Object-Orientation encourages programmers to hang a bag on the side of their data as a means of managing the complexity involved with "what should transform this" and "what state do we need to keep track of doing so". The trouble with this is that it encourages one-dimensional thinking. My plow object is calling the aerateSoil() method of the land object, which is instantiated per square foot, which calls back to the seedFurroughedSoil() method... You might laugh at this example (given the problem is so obvious with it), but nearly every "DataTable" component has this problem to some degree. Much of the slowness of the modern web is indeed tied up in this simple failure to realize they are context switching far too often.

This is not to say that object orientation is bad, but that one-dimensional thinking (as is common with those of lesser mental faculties) is bad for performance. Sometimes one-dimensional thinking is great -- every project is filled with one-dimensional problems which do not require creative thinkers to solve. We will need dishes washed until the end of time. That said, letting the dish washers design the business is probably not the smartest of moves. I wouldn't have trusted myself to design and run a restaurant back when I washed dishes for a living.

You have to consider multiple dimensions. In 2D, your data will need to be consumed in large batches. In practice, this means memoization and tight loops rather than function composition or method chaining.

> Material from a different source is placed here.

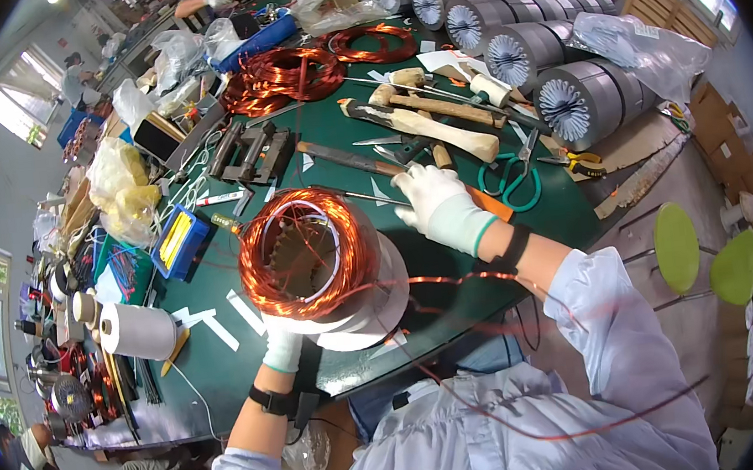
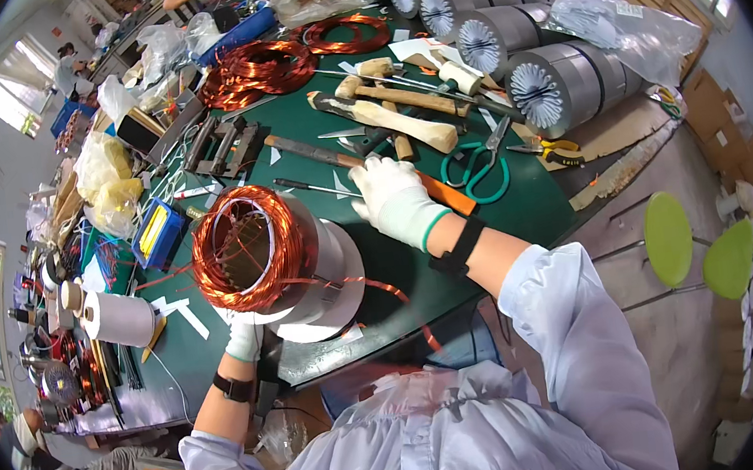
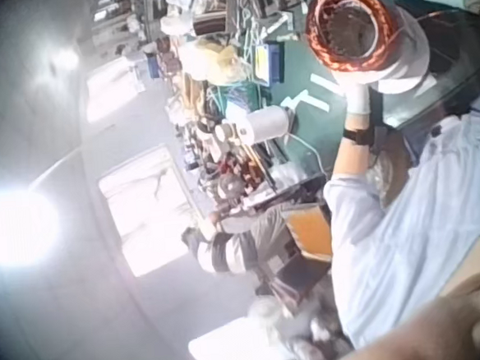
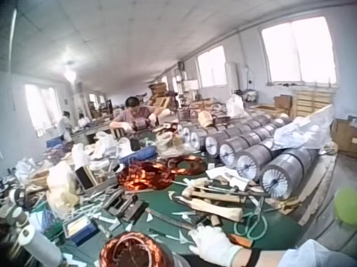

Problems scale beyond this -- into the third and fourth dimension, and the techniques used there are even more interesting. Almost every problem in 3 dimensions can be seen as a matrix translation, and in 4 dimensions as a series of relative shape rotations (rather than as quaternion matrix translation).

The outside view

Thankfully, this discussion of viewing things from multiple dimensions hits upon the practical approach to fixing performance problems. Running many iterations of a program with a large dataset under a profiling framework (hopefully producing flame-graphs) is the change of perspective most developers need. Considering the call stack forces you into the 2-dimensional mindset you need to be in (data over time).

This should make sense intuitively, as the example of the ploughman. He calls furrough(), seed() and water() upon the dataset consisting of many hectares of soil. Which is taking the majority of time should be made immediately obvious simply by observing how long it takes per foot of soil acted upon per call, and context switch costs.